Behind a 16,000-pound gate, a perfectly paved road winds through 157 acres of lush land with spectacular views that stretch from downtown Los Angeles to the ocean. The site, atop the hills between Benedict and Coldwater canyons, is among the last large undeveloped plot in the area.
That could soon change. The co-owners of the property, Charles “Chip” Dickens and Victorino Noval, cleared a major hurdle last week in their effort to build six estate homes atop the mountain at the end of Tower Grove Drive near Beverly Hills.
A decision by a bankruptcy court judge affirmed a deal over the disputed debt on the property, a ruling that could mark the end of a long-running battle between Dickens and Noval’s Tower Park Properties, which bought the site in 2004 for $24 million from the estate of Herbalife founder Mark Hughes, and Alexander Hughes, the 23-year-old son of the company founder. The sole beneficiary of the $400 million Hughes estate, Alexander Hughes has been fighting the sale approved by the trustees for the last six years.
Taken as a whole, the property, dubbed Vineyard Beverly Hills, is now said to be worth more than $1 billion. But Dickens and Noval seem to be sticking to a plan to build six homes on the site, each mansion likely priced at more than $100 million.

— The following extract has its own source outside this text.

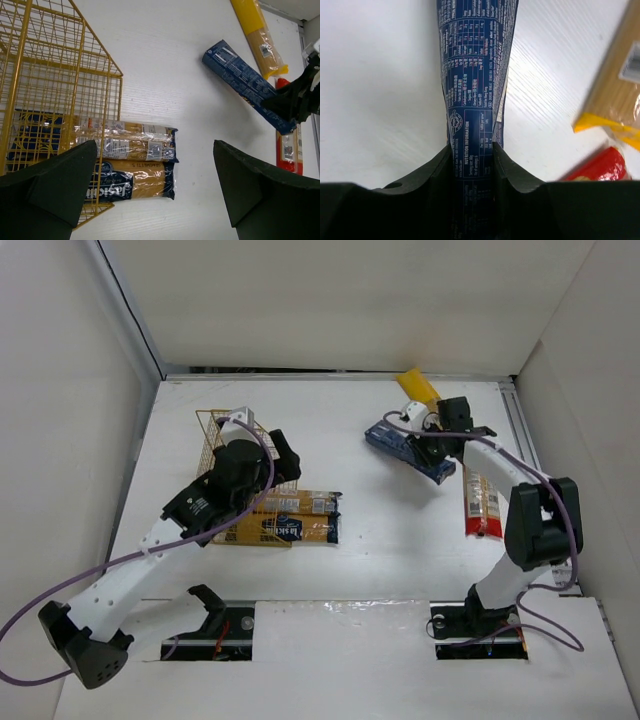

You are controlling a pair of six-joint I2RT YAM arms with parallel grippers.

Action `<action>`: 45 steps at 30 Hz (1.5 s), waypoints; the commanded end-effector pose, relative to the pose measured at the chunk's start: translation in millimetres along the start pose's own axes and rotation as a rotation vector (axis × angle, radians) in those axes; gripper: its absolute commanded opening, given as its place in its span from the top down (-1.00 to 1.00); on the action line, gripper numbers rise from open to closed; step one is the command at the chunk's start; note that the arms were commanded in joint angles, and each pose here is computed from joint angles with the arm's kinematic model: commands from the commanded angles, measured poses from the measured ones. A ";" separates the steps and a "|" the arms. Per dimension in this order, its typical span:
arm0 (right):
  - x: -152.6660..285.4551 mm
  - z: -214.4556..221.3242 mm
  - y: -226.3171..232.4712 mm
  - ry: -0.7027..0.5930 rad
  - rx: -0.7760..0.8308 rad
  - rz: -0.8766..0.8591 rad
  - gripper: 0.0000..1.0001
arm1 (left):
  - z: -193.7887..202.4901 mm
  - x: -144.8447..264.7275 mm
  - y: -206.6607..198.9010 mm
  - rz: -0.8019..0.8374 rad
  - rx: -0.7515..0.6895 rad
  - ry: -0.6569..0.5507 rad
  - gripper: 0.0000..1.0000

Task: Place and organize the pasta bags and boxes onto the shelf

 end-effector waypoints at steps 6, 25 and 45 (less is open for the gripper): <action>32.2 -75.2 103.0 -0.294 0.255 -0.153 1.00 | 7.7 5.7 4.9 0.011 0.032 -0.006 -1.00; 7.4 -98.7 231.9 -0.467 0.590 -0.504 1.00 | 10.7 10.2 7.8 0.009 0.047 -0.001 -1.00; -46.2 -143.8 313.1 -0.553 0.743 -0.785 0.93 | 5.1 1.2 2.1 0.005 0.007 0.007 -1.00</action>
Point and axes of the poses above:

Jeff Hyland, president of residential brokerage Hilton & Hyland in Beverly Hills, has an exclusive contract to sell the homes. He said the developers are finalizing contracts with architects and that construction is likely still about a year away. Within the next month or so, he said, a private vineyard will be planted for future residents to share.
“It will probably be the best and most exclusive subdivision built in the country,” Hyland said.
At least on paper.
Despite a ruling last week that appeared to signal an end of the litigation, Eric V. Rowen, co-chair of the real estate litigation practice at Greenberg Traurig representing Hughes, vowed to press on.
“It’s not over, and we think the bankruptcy court’s decision is a travesty,” he said.
Rowen has argued that the sale to Noval and Dickens was botched by the estate’s trustees at the time, claiming they failed to act in the trust’s best interests.
Court records show various trust-owned entities loaned Tower Park $50.3 million to help finance the sale and future construction. Tower Park defaulted on the loans shortly after the sale closed, and, with interest, the debt ballooned to about $80 million. The Hughes trustees, however, reduced that amount to $58 million in 2013.